The Northwestern team, with colleagues from Boston University and the NOAA Geophysical Fluid Dynamics Laboratory in Princeton combined climate modeling with public health data to evaluate the impact of electric vehicles on US lives and the economy.
Results show that in more aggressive scenarios—i.e., replacing 75% of cars with electric vehicles and increasing renewable energy for every generation—savings could reach as much as $70 billion annually.
Vehicle electrification in the United States could prevent hundreds to thousands of premature deaths annually while reducing carbon emissions by hundreds of millions of tons. This highlights the potential of co-beneficial solutions to climate change that not only curb greenhouse gas emissions but also reduce the health burden of harmful air pollution.—Daniel Peters, a climate scientist with the EDF, formerly of Northwestern and lead author of the new study
From an engineering and technological standpoint, people have been developing solutions to climate change for years, but we need to rigorously assess these solutions. This study presents a nuanced look at electric vehicles and energy generation and found that electric vehicle adoption not only reduces greenhouse gases but saves lives.—Northwestern’s Daniel Horton, senior author
In the new study, Horton, Peters and their team looked at vehicle fleet and emissions data from 2014. They found if 25% of US drivers adopted electric vehicles in 2014, and the power required to charge their batteries came from 2014’s energy generation infrastructure, then 250 million tons of carbon dioxide emissions would have been mitigated.
Although the impact of carbon emissions on the climate is well documented, combustion engines also produce other harmful pollutants, such as particulate matter and the precursors to ground-level ozone.
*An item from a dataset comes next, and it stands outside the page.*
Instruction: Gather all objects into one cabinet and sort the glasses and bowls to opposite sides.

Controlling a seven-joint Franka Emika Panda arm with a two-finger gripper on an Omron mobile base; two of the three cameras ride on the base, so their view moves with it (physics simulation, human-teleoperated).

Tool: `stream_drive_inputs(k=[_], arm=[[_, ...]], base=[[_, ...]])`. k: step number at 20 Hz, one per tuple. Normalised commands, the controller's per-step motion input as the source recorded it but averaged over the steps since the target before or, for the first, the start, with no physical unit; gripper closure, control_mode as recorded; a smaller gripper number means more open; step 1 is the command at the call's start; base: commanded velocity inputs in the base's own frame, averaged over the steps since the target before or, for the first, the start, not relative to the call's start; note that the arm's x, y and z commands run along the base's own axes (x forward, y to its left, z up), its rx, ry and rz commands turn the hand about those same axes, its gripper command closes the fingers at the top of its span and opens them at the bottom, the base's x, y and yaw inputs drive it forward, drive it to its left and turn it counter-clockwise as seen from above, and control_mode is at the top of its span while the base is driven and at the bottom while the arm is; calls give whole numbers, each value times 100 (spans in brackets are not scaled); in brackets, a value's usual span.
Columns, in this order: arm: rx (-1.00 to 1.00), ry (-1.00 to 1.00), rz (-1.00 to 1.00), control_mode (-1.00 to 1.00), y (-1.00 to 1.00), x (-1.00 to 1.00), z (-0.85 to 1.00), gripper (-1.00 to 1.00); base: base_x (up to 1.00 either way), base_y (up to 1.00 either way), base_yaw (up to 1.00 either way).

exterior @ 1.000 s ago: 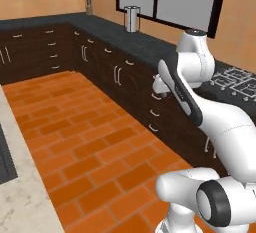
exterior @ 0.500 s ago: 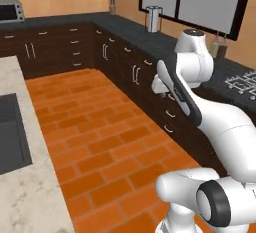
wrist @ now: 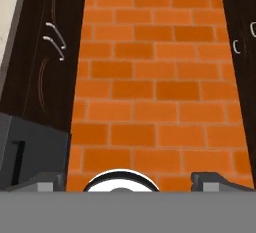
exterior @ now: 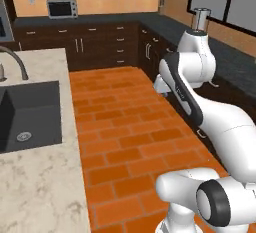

Such pollutants can trigger a variety of health problems, including asthma, emphysema, chronic bronchitis and ultimately premature death.
After leaving tailpipes and smokestacks, pollutants interact with their environment, influencing atmospheric chemistry and meteorology. The researchers used a chemistry-climate computer model to simulate these interactions across the lower 48 states, based on different levels of electric vehicle adoption and renewable energy generation. They then combined this information with publicly available county health data from the US Environmental Protection Agency to assess health consequences from the air quality changes caused by each vehicle electrification scenario.
The research team assigned dollar values to the avoided climate and health damages that could be brought about by electric vehicle adoption by applying the social cost of carbon and value of statistical life metrics to their emission change results. These commonly used policy tools attach a price tag to long-term health, environmental and agricultural damages.